-- Work required --
Only certain lines below are wanted: those starting at the line containing "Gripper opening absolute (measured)" and ending at the line containing "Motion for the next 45", both included, each retyped exactly.

++++++++++

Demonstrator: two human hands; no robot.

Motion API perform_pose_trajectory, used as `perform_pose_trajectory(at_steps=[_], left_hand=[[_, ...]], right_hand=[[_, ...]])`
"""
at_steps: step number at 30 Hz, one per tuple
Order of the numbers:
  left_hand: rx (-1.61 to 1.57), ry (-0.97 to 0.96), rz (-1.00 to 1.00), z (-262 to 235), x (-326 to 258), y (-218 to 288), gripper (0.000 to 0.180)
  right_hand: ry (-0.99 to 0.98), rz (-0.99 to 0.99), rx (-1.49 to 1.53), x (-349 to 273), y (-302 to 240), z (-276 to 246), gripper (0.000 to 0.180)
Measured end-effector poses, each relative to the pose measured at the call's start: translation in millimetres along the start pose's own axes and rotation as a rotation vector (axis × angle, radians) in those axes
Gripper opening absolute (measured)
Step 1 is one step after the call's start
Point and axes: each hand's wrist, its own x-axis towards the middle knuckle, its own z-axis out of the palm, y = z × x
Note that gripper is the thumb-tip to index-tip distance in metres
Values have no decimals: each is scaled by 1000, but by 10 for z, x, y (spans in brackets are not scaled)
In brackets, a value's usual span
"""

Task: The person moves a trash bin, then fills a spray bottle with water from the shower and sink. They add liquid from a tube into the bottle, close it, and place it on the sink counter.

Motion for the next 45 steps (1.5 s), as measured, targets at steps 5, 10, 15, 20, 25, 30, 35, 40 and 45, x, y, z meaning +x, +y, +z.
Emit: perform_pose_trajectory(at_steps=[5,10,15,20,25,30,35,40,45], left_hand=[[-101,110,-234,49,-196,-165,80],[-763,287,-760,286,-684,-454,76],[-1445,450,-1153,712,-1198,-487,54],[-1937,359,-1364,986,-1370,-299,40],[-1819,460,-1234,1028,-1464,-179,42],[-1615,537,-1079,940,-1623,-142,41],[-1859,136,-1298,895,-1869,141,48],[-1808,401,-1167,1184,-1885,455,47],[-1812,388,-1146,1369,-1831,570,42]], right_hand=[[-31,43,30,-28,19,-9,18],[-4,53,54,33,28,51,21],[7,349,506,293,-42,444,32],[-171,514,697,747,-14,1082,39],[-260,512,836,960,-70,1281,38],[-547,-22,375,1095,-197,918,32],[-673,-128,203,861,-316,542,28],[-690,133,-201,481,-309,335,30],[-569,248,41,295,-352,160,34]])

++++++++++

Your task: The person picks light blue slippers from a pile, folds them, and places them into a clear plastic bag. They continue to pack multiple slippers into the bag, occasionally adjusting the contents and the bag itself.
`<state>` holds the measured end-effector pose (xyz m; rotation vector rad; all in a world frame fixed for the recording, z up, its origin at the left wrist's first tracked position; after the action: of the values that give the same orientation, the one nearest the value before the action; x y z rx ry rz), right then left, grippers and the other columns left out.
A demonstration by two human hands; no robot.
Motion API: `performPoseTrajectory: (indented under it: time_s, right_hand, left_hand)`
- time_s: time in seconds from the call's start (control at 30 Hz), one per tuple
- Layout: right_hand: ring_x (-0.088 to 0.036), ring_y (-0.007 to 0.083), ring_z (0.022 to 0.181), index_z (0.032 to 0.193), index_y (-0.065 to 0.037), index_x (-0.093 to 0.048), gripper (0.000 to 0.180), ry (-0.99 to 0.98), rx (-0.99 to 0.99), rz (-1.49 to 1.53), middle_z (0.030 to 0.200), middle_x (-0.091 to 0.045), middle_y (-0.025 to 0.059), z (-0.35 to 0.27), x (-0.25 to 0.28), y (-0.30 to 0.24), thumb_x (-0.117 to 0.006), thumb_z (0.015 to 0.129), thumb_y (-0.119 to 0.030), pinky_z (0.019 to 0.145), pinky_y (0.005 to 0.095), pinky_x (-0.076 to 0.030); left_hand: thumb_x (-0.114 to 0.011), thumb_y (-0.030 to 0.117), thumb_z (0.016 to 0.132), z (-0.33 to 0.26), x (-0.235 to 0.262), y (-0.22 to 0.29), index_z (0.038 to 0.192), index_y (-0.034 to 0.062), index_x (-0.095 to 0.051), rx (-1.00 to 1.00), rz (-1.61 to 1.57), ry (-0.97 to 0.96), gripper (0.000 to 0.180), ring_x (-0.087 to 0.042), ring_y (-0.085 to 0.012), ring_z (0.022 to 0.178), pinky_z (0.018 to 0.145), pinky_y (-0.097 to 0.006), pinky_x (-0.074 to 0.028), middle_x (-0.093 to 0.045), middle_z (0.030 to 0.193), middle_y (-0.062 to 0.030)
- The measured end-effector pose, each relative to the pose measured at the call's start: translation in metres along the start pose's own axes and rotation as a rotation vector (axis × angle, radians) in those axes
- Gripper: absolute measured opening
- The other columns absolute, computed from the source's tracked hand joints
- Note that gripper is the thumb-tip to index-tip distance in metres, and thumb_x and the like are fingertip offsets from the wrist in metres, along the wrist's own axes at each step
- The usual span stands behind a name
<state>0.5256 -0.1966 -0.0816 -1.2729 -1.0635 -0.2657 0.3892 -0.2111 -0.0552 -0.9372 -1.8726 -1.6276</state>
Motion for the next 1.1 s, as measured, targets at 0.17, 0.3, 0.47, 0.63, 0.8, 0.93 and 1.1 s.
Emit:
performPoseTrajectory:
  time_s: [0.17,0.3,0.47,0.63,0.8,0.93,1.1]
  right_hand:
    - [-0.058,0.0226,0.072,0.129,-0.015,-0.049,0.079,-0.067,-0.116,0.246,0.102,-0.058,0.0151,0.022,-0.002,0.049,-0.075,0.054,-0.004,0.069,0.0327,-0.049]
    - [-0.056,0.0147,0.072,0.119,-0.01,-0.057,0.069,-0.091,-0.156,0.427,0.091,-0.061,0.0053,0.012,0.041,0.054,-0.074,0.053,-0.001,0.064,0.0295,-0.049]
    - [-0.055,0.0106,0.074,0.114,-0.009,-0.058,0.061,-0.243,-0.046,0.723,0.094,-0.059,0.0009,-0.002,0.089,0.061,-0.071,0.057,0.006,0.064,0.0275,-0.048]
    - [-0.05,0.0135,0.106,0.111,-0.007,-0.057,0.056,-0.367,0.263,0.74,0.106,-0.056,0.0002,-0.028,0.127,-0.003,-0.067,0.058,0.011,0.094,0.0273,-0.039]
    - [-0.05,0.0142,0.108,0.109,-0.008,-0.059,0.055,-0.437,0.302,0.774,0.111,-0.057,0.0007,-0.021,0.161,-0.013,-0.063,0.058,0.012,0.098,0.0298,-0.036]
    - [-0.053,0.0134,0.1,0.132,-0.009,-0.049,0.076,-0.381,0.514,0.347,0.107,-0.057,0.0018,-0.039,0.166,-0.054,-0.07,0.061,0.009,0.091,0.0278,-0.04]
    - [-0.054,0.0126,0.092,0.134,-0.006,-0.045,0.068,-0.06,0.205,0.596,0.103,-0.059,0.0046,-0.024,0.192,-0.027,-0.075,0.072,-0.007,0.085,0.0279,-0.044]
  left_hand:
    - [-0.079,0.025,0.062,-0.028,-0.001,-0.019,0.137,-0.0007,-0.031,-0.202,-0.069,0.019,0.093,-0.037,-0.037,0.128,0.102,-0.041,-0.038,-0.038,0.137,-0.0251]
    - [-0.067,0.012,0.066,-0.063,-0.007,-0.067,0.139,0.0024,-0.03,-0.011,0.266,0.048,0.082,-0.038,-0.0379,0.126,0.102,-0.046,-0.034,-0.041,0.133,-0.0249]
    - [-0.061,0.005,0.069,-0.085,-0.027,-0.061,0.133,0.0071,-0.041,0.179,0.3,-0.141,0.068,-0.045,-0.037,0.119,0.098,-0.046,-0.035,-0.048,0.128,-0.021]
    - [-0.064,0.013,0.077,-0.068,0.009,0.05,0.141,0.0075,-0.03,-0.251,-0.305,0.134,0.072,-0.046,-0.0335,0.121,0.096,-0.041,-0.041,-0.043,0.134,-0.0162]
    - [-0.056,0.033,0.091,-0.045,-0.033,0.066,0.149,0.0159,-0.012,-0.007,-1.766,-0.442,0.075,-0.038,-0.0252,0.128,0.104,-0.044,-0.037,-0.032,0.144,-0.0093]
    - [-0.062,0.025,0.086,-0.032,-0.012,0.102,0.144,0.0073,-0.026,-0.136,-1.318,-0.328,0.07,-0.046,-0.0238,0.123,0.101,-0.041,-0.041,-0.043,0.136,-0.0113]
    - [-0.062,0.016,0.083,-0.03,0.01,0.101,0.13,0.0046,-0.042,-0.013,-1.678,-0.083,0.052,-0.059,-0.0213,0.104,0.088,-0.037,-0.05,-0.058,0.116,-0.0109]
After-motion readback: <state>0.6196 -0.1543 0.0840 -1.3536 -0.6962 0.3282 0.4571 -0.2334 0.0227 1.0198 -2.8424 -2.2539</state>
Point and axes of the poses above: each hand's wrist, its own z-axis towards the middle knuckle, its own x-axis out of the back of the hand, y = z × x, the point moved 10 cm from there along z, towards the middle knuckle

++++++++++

-- Written answer --
Gripper opening absolute (measured)
Step 1 is one step after the call's start
Point and axes: each hand's wrist, its own x-axis towards the middle knuckle, its own z-axis out of the palm, y = z × x
Note that gripper is the thumb-tip to index-tip distance in metres
Values have no decimals: each is scaled by 1000, but by 10 for z, x, y (spans in brackets are not scaled)
In brackets, a value's usual span
"""

Task: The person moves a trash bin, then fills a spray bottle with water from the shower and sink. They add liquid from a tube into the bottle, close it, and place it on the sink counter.

Motion for the next 45 steps (1.5 s), as measured, targets at steps 5, 10, 15, 20, 25, 30, 35, 40 and 45, x, y, z meaning +x, +y, +z.

This output contains the full answer.